*DATASET CONTENT*:

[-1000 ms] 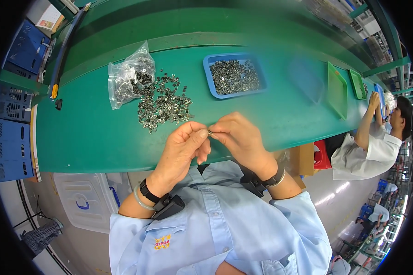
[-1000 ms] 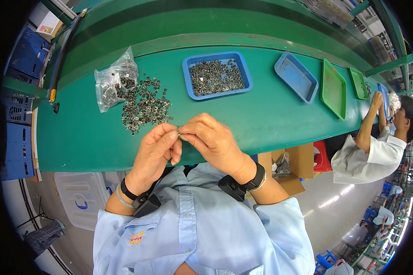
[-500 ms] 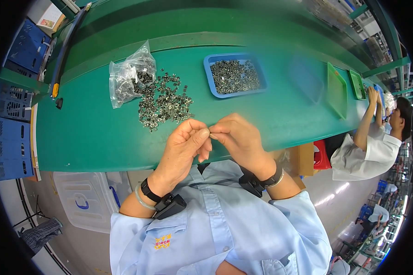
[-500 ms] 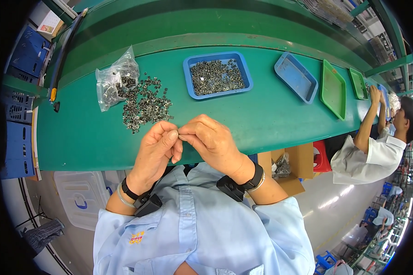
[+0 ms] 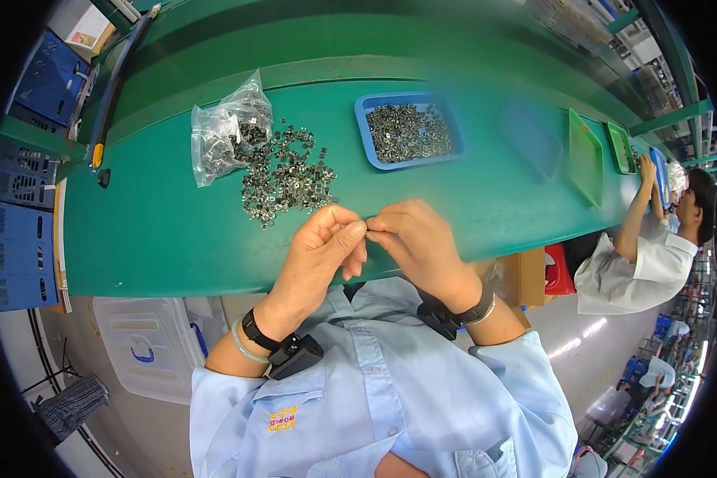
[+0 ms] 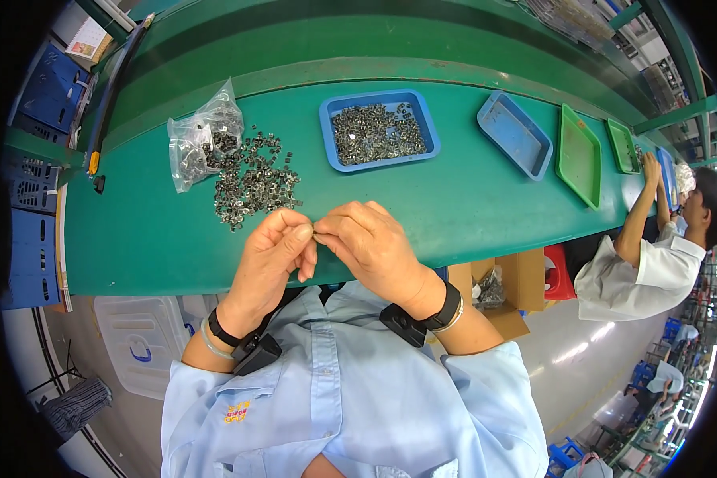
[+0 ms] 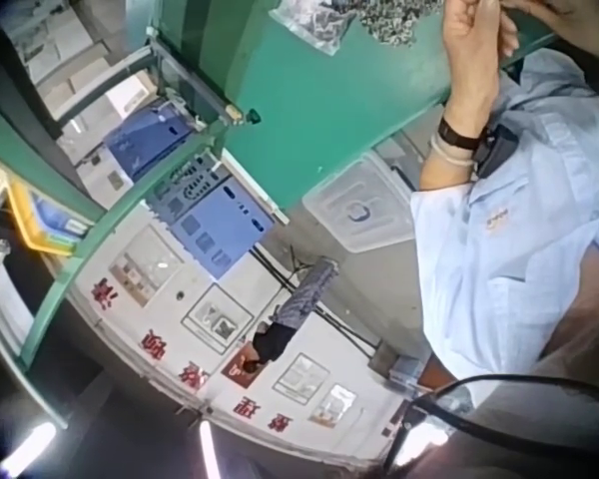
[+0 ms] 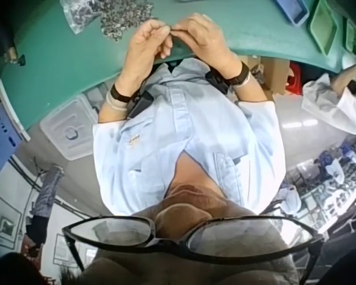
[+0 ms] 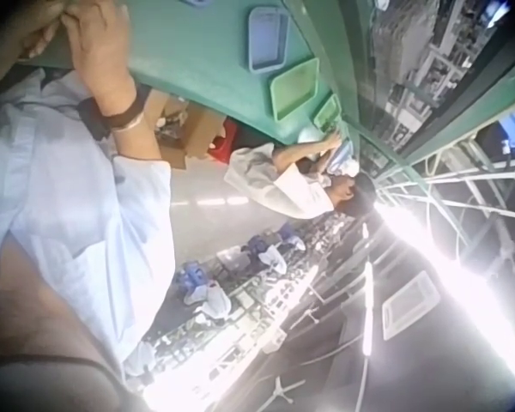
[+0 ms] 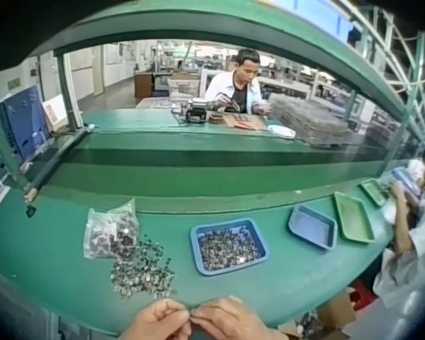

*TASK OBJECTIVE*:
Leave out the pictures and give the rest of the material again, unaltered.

*PROBLEM SOLUTION*:
[-1000 ms] 
[-1000 ms] 
[-500 ms] 
[-500 ms] 
[+0 ms] 
[+0 ms] 
[+0 ms] 
[+0 ms] 
[+0 ms] 
[+0 ms] 

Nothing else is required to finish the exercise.